*Exercise requirements*: Where the word "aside" shows up in a line below, that line is counted. State how many lines are counted, without any other words.

»»

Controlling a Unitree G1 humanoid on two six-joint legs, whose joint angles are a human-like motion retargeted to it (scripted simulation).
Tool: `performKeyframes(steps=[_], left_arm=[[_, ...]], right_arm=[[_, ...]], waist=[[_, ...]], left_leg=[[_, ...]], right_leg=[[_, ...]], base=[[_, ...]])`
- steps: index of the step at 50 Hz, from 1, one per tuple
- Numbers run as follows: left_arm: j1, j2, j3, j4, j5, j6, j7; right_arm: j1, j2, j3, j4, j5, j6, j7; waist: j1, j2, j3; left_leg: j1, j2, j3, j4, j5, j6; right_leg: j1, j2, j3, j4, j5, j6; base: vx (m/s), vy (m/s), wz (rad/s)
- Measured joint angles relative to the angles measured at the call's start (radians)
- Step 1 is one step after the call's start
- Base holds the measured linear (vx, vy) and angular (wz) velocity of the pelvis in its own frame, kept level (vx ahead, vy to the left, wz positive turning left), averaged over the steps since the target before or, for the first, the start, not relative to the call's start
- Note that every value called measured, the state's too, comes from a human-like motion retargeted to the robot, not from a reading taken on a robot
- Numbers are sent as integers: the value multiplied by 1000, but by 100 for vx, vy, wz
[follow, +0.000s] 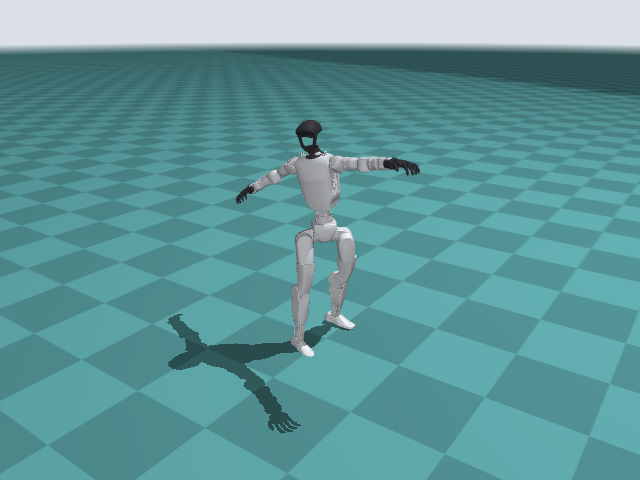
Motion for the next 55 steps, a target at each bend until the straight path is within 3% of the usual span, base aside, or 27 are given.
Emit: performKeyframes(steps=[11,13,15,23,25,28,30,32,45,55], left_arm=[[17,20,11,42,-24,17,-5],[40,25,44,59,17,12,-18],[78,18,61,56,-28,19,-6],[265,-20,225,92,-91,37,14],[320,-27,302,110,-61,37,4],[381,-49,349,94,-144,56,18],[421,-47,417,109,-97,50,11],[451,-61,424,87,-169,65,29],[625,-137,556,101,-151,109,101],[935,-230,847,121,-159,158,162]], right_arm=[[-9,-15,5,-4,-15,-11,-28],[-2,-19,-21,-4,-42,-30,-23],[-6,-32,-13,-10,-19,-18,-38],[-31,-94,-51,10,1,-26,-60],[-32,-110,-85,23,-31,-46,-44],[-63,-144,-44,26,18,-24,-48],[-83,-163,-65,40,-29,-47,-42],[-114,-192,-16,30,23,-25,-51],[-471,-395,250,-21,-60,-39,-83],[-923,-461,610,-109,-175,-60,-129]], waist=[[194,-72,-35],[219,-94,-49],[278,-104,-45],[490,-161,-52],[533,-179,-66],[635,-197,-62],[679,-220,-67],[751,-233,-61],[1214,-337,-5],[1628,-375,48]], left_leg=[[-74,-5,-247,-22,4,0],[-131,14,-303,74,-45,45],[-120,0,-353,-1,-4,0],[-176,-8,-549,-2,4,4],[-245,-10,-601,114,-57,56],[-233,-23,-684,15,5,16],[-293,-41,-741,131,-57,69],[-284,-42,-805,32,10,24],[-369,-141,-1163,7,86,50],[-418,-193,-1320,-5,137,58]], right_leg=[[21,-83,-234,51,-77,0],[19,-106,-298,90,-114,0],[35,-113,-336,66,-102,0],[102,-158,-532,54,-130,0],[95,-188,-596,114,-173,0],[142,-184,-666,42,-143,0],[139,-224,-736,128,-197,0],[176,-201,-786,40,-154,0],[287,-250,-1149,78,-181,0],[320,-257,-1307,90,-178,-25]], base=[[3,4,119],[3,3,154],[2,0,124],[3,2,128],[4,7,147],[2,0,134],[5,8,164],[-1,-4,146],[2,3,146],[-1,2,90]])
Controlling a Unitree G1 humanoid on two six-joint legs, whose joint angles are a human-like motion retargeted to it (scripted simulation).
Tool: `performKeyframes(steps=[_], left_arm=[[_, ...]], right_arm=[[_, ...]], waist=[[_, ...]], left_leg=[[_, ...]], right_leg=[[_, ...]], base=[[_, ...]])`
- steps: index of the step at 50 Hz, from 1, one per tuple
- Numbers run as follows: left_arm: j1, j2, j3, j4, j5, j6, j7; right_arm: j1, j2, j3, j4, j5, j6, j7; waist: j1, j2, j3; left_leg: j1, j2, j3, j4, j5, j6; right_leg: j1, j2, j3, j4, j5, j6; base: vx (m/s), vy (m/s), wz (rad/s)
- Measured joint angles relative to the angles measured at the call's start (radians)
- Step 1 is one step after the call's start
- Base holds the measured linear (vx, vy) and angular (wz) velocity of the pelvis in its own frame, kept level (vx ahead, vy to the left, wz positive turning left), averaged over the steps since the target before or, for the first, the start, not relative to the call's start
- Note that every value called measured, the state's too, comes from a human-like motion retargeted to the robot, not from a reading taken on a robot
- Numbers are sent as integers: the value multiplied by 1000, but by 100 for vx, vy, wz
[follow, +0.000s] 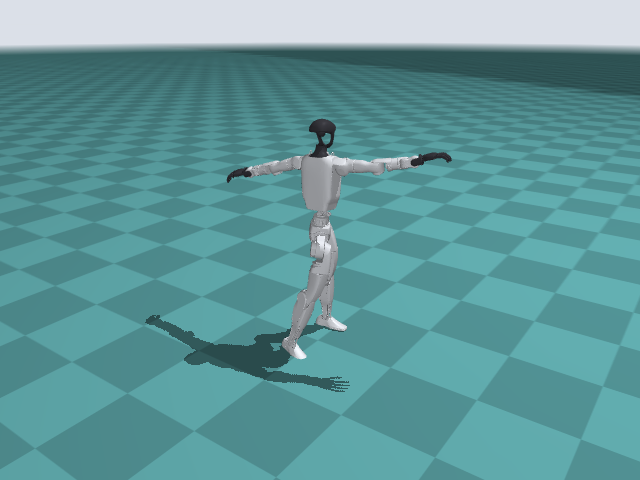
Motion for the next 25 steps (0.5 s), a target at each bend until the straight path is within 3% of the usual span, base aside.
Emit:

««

*Task output*: 2